WORK TASK -> Set down the listing below again, exactly as written.

INFORMATION SUPPLIED ->
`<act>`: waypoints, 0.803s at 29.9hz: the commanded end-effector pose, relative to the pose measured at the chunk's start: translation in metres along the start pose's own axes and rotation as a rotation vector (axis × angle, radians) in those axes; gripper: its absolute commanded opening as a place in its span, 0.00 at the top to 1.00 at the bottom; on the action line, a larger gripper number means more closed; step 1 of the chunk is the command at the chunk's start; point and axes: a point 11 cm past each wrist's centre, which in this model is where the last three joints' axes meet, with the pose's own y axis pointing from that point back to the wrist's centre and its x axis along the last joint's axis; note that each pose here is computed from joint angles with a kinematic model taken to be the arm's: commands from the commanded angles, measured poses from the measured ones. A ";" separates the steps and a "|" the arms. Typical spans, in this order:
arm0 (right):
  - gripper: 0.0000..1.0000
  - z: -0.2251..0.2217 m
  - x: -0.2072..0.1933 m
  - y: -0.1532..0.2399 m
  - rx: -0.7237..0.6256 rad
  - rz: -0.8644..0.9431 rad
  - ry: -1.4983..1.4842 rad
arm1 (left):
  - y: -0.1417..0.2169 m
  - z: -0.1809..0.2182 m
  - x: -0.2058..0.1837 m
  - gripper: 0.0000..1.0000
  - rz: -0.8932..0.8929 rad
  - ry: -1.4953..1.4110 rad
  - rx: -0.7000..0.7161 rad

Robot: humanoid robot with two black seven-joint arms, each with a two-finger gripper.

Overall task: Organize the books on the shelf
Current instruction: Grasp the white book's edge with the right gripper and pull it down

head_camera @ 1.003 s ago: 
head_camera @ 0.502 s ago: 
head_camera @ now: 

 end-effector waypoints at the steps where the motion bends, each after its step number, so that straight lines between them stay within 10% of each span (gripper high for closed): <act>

RESPONSE BELOW ->
`<act>`: waypoints, 0.803s at 29.9hz: the commanded end-effector pose, relative to the pose measured at the chunk's start: translation in metres along the start pose's own axes and rotation as a rotation vector (axis × angle, radians) in those axes; gripper: its absolute commanded opening as a place in its span, 0.00 at the top to 1.00 at the bottom; on the action line, a larger gripper number means more closed; step 1 of the chunk is the command at the chunk's start; point and axes: a point 11 cm past each wrist's centre, which in this model is where the last three joints' axes meet, with the pose's own y axis pointing from that point back to the wrist's centre and its x axis along the last joint's axis; note that each pose here is computed from joint angles with a kinematic model taken to be the arm's: commands from the commanded angles, measured poses from the measured ones. A ";" separates the steps and a "|" the arms. Typical spans, in this order:
arm0 (right):
  - gripper: 0.0000..1.0000
  - z: -0.2251..0.2217 m
  - x: -0.2072..0.1933 m
  - y: -0.1532..0.2399 m
  - rx: -0.7237..0.6256 rad
  - rz: -0.8644..0.9431 rad
  - ry: -1.4983..1.4842 rad
arm1 (left):
  - y: -0.1417..0.2169 m
  - z: -0.1809..0.2182 m
  - x: -0.2058..0.1837 m
  - gripper: 0.0000..1.0000
  - rz: -0.8932..0.8929 rad
  - ry: -1.4953..1.4110 rad
  - rx: -0.7000..0.7161 rad

Robot: humanoid robot with two black seven-joint arms, each with a two-finger gripper.

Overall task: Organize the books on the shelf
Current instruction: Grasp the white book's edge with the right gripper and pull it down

head_camera @ 1.003 s ago: 
head_camera @ 0.502 s ago: 
head_camera @ now: 

 end-effector waypoints at the steps where the motion bends, each after its step number, so that straight lines between them stay within 10% of each span (gripper high for closed): <act>

No more work is required for the exercise.